I'm just into the obese range and I'm desperate to get healthy. Like so many other people I seem to be really stuck with my dieting. I've successfully lost weight before so I know I can do it, I just seem to have completely lost my drive. I don't particularly need advice on which diet to do - Weightwatchers has worked for me in the past, as has Slimming World on one occasion. It's more the psychological barriers I need to deal with. I have a very stressful routine at the moment with work, kids, etc plus I suffer badly from migraines which make me incredibly hungry in the early stages. Any tips for just getting on and bloody doing it?
Best one I can give is decide you're going to commit to something for a minimum of two weeks then go cold turkey - your cravings will subside after a few days and then you know you've got the hardest bit out of the way.
Set interim goals rather than one huge goal that seems terrifying.
On day one when I was really struggling someone on here said something like "you can pick hard or you can pick fat" - that simplicity really helped.

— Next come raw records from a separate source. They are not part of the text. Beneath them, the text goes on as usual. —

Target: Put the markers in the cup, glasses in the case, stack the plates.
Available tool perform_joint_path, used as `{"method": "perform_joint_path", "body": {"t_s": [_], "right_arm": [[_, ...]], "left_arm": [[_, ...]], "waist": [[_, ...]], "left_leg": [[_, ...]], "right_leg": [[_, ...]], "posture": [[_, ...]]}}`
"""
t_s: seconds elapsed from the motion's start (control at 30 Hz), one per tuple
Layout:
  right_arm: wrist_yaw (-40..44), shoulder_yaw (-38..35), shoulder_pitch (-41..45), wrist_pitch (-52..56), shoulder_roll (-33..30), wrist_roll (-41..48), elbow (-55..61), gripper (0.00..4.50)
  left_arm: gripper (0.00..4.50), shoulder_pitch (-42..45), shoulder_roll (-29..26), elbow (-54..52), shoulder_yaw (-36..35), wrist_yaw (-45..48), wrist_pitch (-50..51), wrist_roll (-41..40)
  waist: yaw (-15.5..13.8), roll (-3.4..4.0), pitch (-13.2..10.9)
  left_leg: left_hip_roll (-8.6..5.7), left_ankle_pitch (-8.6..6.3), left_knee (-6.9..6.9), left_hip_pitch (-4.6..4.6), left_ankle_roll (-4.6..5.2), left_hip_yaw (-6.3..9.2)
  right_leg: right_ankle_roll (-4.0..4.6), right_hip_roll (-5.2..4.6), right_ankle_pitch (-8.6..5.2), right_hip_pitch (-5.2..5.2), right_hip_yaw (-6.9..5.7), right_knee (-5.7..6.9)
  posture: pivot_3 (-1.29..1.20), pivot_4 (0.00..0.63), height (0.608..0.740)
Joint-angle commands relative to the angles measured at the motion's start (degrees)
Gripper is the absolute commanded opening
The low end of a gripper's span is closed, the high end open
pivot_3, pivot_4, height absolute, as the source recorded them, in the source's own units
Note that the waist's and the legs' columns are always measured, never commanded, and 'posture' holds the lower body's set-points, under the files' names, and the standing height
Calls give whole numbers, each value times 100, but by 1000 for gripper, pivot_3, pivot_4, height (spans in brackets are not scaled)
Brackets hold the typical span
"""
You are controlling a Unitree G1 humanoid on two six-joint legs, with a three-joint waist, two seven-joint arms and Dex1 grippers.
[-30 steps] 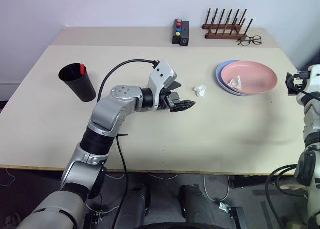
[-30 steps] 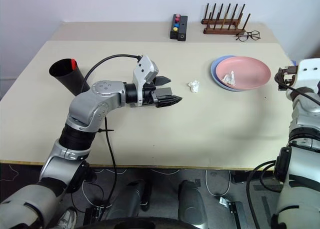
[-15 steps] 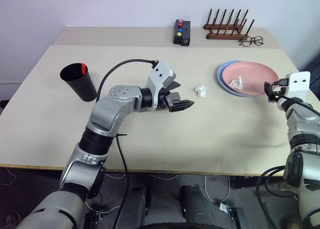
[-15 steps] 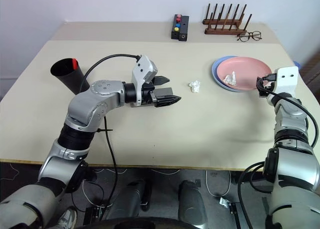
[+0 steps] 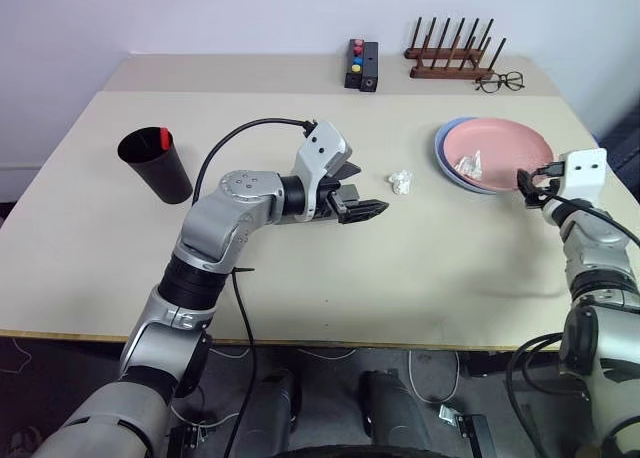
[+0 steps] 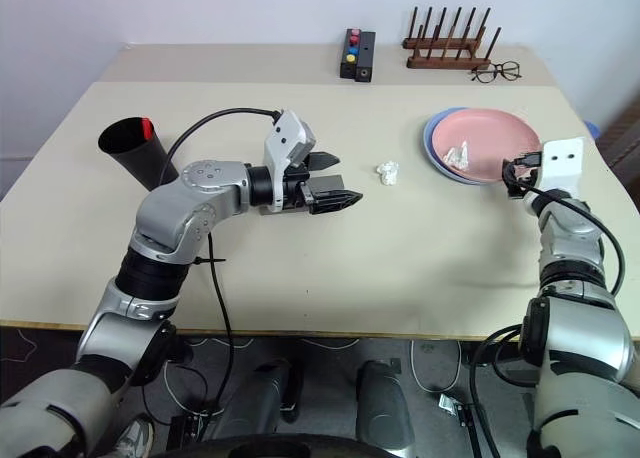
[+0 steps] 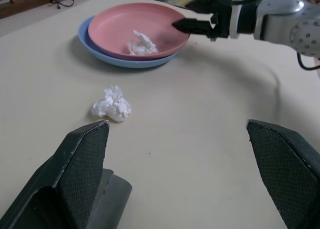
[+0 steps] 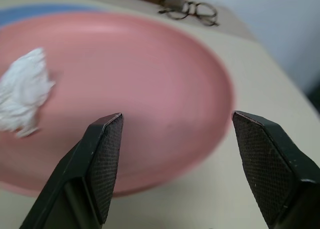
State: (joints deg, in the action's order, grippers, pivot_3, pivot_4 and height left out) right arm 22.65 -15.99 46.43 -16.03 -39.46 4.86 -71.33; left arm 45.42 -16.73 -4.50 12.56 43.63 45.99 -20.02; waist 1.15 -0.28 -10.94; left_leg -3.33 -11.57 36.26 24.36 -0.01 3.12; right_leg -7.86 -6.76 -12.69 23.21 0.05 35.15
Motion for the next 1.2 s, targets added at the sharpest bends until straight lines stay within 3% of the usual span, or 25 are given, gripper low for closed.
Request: {"method": "perform_joint_path", "body": {"t_s": [0.03, 0.37, 0.77, 0.83, 1.03, 1.2], "right_arm": [[27, -58, 61, -47, 7, 91, 194, 3499], [-60, -275, 223, -305, -133, 312, 450, 3499], [-1056, -316, -19, -482, -658, 159, 333, 3499], [-913, -288, -74, -465, -581, 203, 353, 3499], [1132, -173, -422, -144, 68, 799, 1258, 3499], [2120, -48, -821, 512, 316, 1135, 2287, 3499]], "left_arm": [[4500, 134, 14, -74, -34, 25, -42, -51], [4500, 144, 22, -37, -33, 56, -83, -46], [4500, 134, 60, 29, -26, 62, -136, -30], [4500, 118, 31, 17, -38, 66, -134, -23], [4500, 0, -181, -137, -134, 78, -23, -76], [4500, -85, -405, -213, -222, -19, 116, -100]], "waist": [[0, 0, 0], [-4, 0, 0], [3, 0, 0], [12, 0, 0], [81, 1, 0], [69, 1, 1]], "left_leg": [[0, 0, 0, 0, 0, 0], [0, 1, 0, 0, -1, 1], [1, 1, -1, 0, -1, 1], [1, 1, -2, -1, -1, -1], [3, 1, -3, -3, 0, 0], [5, 1, -2, -1, 0, 6]], "right_leg": [[0, 0, 0, 0, 0, 0], [0, 0, 0, 0, 0, 0], [2, 0, -1, 0, 0, 0], [2, 0, -1, 0, 1, 0], [0, 6, 0, -1, 0, 1], [-2, 3, 1, 0, 0, 5]], "posture": [[0, 150, 740], [0, 150, 740], [0, 150, 740], [0, 150, 740], [0, 150, 740], [0, 150, 740]]}}
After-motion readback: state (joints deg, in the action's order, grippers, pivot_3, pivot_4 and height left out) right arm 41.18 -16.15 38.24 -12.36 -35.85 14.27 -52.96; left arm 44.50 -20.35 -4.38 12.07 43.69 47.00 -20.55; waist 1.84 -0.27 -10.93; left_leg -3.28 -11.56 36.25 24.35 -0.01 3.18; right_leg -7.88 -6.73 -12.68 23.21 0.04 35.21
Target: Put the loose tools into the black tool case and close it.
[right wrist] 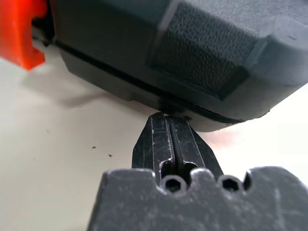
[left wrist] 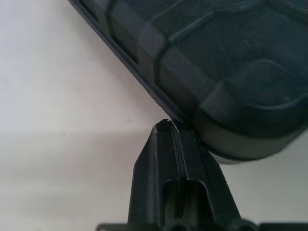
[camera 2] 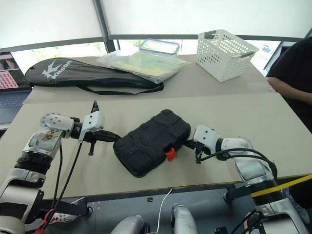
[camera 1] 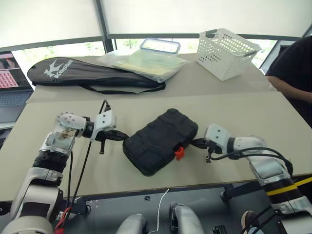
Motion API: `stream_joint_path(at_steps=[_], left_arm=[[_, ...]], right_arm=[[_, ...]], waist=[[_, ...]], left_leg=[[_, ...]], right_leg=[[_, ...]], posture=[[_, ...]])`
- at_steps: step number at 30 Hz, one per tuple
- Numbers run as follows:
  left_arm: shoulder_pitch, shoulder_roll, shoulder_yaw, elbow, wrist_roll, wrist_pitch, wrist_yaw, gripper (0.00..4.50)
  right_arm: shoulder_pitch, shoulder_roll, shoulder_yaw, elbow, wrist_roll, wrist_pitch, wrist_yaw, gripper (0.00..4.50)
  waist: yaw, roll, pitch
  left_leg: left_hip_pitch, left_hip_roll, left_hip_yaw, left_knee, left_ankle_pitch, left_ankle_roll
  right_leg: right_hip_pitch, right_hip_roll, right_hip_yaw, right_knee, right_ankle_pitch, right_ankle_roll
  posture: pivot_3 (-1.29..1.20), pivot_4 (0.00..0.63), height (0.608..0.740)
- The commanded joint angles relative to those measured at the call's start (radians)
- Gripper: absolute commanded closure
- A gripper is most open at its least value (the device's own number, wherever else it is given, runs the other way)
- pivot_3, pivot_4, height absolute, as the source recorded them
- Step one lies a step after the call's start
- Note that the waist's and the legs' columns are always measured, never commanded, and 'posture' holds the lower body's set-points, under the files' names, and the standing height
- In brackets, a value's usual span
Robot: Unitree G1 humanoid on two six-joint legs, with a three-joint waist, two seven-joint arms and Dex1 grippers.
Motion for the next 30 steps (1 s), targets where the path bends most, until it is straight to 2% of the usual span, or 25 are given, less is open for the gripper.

I think I made a massive mental leap when I realised that slim people don't have some secret to being able to eat loads but not lard up - I genuinely thoughts I was unlucky and had bad genes or something. When I realised that actually, slim people just didn't eat as much as I did it was a huge shift in my thinking. No secrets, no formulas, just eat better.
Prepare your food, set up Auto deliveries on shopping. Carry bag of food round with you - always, always, have something you can eat in case you get caught somewhere.
In 2 hours prep (online shop twice, cook for an hour) - you've done your food for the week.
I'm doing slimming world so I need to keep bananas/yoghurts/Babybel lights/fruit/ in massive stock.
I only actually cook twice a week - chilli/lamb curry/spagbol - and eat it with baked potato at lunch or pasta/rice for dinner
I have hormonal days where I could eat a scabby heided wean and days when I'm not hungry at all - Id never noticed this before. It's normal when related to hormones/migraines and can be more of an issue if you tend to emotionally eat.
I struggled to get started too. I knew I had to lose weight but procrastinated until things got worse and worse.
What has motivated me more than anything was signing up for an expensive course of hypnotherapy. It didn't work at all, but knowing I'd paid out all that money made me think that I was bloody well going to lose weight one way or another to make it worthwhile
Is there something you could sign up for? One positive act that doesn't require too much sustained effort but you can see as a first step. Even starting this thread should help! Or WW/SW? A gym class? I find it helps posting my weight online, feeling more accountable iyswim?
Once you get going, the results help motivate. I'm trying to remember that progress is progress, no matter how slow. It's even progress that I'm no longer putting on weight (well, I am this week but 2 x DC birthdays with cake + PMT...)
Thanks everyone, this is all good advice! I've been putting it off as I'm on holiday next week but there's actually no reason why I can't eat healthily while I'm away. Have tracked my Weightwatchers points for the first time in ages today. Will keep going through the weekend. My biggest weakness is chocolate so I've taken that off the shopping list! Need to invest in some breadsticks or something instead.